Problem statement:
For the entries below, print exactly the lines between the line holding "Exercise. For every instance of the left" and the line holding "Exercise. For every instance of the red", inclusive, and nothing else.

Records from a data source:
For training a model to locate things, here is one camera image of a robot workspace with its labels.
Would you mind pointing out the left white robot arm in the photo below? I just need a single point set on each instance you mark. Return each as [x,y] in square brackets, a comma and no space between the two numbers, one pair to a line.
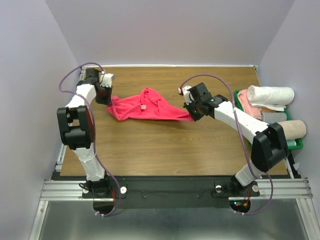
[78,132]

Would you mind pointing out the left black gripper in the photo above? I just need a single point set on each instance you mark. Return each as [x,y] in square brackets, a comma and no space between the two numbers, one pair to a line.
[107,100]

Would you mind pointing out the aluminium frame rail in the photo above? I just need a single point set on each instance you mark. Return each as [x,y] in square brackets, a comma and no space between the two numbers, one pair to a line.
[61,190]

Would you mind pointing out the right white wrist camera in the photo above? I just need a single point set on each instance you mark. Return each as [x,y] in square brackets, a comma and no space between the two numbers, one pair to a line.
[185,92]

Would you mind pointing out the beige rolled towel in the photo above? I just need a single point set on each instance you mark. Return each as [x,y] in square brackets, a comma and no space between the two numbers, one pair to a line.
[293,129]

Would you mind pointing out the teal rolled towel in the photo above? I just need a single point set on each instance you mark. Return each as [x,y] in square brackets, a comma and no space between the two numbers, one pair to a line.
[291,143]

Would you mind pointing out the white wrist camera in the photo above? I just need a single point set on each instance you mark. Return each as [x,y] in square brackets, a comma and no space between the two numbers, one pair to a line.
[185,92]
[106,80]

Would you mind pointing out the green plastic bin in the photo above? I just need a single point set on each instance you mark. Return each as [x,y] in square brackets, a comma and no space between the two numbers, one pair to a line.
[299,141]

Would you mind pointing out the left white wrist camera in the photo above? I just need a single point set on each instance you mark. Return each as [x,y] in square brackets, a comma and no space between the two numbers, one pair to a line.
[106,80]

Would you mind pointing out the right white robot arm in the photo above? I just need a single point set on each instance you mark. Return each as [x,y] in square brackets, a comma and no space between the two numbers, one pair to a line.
==
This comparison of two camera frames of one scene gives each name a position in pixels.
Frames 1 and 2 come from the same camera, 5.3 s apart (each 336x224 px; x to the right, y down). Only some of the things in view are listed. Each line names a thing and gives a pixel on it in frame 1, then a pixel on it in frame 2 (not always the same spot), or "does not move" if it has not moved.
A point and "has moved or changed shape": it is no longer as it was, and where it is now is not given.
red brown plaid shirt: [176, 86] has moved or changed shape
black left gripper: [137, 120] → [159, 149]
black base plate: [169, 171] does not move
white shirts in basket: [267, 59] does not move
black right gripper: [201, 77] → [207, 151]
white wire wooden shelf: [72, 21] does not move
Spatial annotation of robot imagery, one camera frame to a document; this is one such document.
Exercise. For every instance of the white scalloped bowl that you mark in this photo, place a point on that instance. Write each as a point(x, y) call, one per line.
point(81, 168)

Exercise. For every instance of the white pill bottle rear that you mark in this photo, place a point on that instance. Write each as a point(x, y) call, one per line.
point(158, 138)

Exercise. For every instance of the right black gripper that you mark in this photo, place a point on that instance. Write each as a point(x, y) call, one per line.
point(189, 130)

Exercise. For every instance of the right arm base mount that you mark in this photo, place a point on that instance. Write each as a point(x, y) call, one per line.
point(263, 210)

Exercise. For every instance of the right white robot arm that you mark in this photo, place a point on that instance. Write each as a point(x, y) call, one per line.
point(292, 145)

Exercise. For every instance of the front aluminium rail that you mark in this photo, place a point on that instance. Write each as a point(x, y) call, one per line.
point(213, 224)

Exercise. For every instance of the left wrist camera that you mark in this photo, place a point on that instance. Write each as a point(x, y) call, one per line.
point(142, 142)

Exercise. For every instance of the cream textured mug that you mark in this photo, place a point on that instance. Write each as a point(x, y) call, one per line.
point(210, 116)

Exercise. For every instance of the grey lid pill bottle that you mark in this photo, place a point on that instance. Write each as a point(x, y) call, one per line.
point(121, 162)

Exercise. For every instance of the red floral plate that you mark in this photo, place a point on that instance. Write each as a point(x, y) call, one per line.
---
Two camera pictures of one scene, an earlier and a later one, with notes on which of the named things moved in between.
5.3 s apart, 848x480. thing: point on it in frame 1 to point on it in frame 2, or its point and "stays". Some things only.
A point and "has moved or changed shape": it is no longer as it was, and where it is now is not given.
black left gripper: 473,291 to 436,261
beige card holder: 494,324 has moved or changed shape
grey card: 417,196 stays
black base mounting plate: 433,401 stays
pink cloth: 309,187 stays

Written solution:
Exercise. For every instance of the left wrist camera that you mark in this photo, place a point on that instance. Write each as a point(x, y) call, one per line.
point(142, 142)

Exercise. For every instance of the cream textured mug that you mark in this photo, place a point on that instance. Write each as a point(x, y) call, one per line.
point(210, 116)

Exercise. For every instance of the grey lid pill bottle that you mark in this photo, place a point on that instance. Write each as a point(x, y) call, one per line.
point(121, 162)

Exercise. For every instance of the red floral plate that you mark in this photo, place a point on that instance. Write each as a point(x, y) call, one per line.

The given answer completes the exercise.